[Start of Attachment]
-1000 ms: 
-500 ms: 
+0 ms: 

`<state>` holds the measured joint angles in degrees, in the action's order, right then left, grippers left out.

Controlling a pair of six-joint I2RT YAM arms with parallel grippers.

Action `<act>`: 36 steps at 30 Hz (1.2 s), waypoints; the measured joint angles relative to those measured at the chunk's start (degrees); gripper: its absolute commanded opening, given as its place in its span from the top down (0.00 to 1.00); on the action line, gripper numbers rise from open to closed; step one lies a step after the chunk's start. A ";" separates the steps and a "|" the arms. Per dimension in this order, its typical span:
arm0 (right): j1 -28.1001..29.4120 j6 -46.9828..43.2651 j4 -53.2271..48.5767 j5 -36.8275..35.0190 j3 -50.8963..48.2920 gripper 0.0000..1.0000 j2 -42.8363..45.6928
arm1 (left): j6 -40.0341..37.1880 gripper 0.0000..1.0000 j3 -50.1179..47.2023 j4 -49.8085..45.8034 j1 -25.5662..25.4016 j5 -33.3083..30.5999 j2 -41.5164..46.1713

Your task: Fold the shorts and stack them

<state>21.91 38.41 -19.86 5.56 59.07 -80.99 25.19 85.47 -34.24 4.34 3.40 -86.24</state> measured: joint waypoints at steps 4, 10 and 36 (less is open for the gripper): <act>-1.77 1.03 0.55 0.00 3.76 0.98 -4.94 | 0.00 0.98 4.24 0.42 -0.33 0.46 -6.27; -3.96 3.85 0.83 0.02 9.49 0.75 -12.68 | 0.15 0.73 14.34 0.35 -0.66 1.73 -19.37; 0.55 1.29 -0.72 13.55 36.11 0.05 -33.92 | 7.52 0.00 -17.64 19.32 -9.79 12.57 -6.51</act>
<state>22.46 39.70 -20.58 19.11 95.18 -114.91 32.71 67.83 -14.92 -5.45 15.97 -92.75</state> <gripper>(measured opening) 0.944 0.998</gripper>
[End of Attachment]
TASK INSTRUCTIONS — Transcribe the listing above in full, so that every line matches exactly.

SOLUTION TO THIS PROBLEM —
-1000 ms: 
-500 ms: 
+0 ms: 

`<state>` holds the measured joint angles in degrees, in the action's order, right then left, grippers left out.

Controlling a pair of six-joint I2RT YAM arms with parallel grippers.

Action `<act>`: 36 steps at 30 Hz (1.2 s), waypoints; the measured joint angles relative to those measured at the chunk's start (degrees); gripper: its absolute commanded opening, given as its place in its span from the top down (0.00 to 1.00); on the action line, gripper numbers rise from open to closed; step one lies a step after the chunk's start. A ";" separates the steps and a "|" the arms. Per dimension in this order, its typical span:
arm0 (right): j1 -28.1001..29.4120 j6 -46.9828..43.2651 j4 -53.2271..48.5767 j5 -36.8275..35.0190 j3 -50.8963..48.2920 gripper 0.0000..1.0000 j2 -42.8363..45.6928
arm1 (left): j6 -40.0341..37.1880 gripper 0.0000..1.0000 j3 -50.1179..47.2023 j4 -49.8085..45.8034 j1 -25.5662..25.4016 j5 -33.3083..30.5999 j2 -41.5164..46.1713

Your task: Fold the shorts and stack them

<state>21.91 38.41 -19.86 5.56 59.07 -80.99 25.19 85.47 -34.24 4.34 3.40 -86.24</state> measured: joint waypoints at steps 4, 10 and 36 (less is open for the gripper): <act>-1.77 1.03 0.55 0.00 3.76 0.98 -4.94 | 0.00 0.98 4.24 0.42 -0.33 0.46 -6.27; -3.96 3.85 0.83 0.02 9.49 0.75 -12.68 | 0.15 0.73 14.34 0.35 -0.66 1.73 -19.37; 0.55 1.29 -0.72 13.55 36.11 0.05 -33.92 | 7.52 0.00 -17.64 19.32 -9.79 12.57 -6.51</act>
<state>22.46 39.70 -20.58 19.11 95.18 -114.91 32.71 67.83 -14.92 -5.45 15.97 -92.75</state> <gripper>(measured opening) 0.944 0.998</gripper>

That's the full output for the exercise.